There’s no question that this suspicion was not nearly as serious as some of the others that I list. Still, it’s worth noting as an interesting illustration of the times. And my intention is certainly not to give dissenters the encouragement to “stay their course,” if that means ignoring the Church and her teachings and plowing ahead without concern. Several of those of Ratzinger’s generation who were forbidden to teach at the time provided an extraordinary example of faithful obedience. Yves Congar and Henri DeLubac are obvious examples. But the number of people who have, at various points in history, been looked upon with suspicion or condemned by Vatican authorities and later “rehabilitated” in the eyes of the Church, has indeed been taken as a source of such encouragement by some.
It happens. The most recent example of this will come on November 18, 2007, when Cardinal José Saraiva Martins, prefect of the Congregation for the Causes of Saints, will beatify Fr. Antonio Rosmini, an Italian philosopher whose books were at one point on the Congregation for the Doctrine of the Faith’s Index of Forbidden Books.
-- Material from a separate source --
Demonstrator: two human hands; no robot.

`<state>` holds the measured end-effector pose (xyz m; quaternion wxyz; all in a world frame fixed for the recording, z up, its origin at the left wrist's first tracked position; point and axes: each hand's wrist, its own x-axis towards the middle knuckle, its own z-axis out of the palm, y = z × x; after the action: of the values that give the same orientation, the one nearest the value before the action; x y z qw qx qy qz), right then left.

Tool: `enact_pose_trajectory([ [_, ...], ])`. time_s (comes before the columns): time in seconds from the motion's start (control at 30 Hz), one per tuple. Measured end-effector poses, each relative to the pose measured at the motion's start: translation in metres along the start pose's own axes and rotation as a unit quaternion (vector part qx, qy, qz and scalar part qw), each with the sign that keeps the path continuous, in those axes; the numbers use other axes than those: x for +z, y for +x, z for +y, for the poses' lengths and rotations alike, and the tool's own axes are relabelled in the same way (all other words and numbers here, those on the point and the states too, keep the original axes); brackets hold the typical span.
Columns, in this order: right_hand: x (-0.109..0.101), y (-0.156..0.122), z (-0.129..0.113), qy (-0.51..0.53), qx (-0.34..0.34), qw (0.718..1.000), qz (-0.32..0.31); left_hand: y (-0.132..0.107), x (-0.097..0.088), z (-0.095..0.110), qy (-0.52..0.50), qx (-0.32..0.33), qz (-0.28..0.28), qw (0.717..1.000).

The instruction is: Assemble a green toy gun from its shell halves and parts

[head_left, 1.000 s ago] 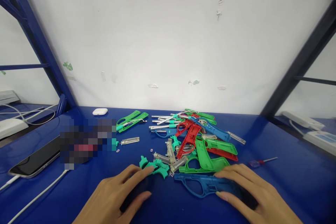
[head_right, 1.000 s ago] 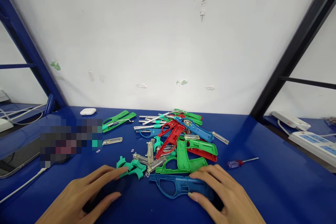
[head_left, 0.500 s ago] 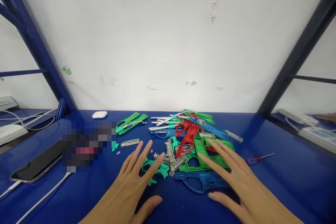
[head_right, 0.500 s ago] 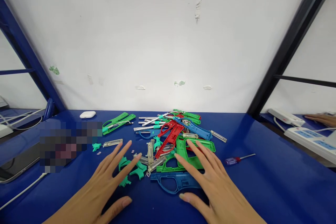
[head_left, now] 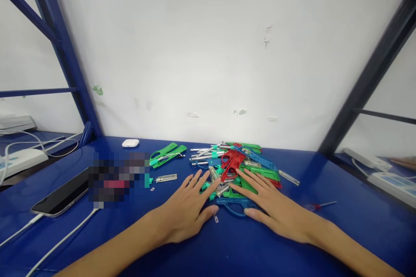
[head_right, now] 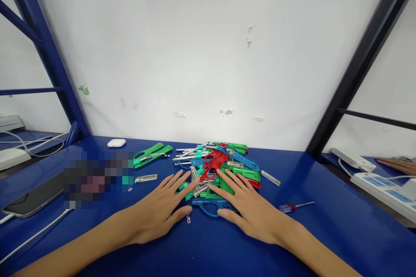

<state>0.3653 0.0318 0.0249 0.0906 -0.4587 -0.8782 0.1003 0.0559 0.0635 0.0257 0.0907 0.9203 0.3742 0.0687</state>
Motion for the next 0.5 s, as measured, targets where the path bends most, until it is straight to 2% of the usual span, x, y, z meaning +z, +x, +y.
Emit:
enact_pose_trajectory([
  [0.17, 0.001, 0.005, 0.004, -0.012, 0.002, 1.000, 0.019, 0.006, 0.002, -0.007, 0.012, -0.003, 0.010, 1.000],
  [0.37, -0.001, 0.002, 0.001, -0.053, -0.017, 0.998, 0.041, 0.005, 0.006, -0.003, 0.039, 0.005, 0.044, 0.998],
  [0.5, -0.002, 0.001, 0.001, -0.069, -0.032, 0.995, 0.062, 0.009, -0.009, -0.007, 0.078, -0.023, 0.085, 0.993],
])
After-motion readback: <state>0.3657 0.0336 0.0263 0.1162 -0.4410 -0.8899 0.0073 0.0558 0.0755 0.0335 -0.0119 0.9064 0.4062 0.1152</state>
Personally, I take it as a reminder of the human element in the Church and the carrying out of its mission. That human, fallible, sometimes sinful element will be there, right along with the divinely protected teaching and activity, until we’re all gathered together in the New Jerusalem.
Barry Michaels
October 12th, 2007 at 6:44 pm
Thank you, Lazar, for making the connection between civil politics and Church politics. I couldn't have said it better myself. And, isn't it interesting that that battle (i.e., Macarthyism) also continues to this day, albeit under different names. The Liberals (in both arenas) don't and won't give up. (I suspect they can't.) And, weren't we warned about "the wheat and the tares"?
To Mr. Michaels, I was also under the impression from your article that Fr. Ratzinger/Pope Benedict was one of those "under suspicion". I know you have to keep your article to a certain length, but a little more clarification–or, a little less "name-dropping"–would seem to be in order.
As for those who take "encouragement" from this–whether in truth or in implication–they will continue to twist anything they can to their own ends, no matter how carefully we word it.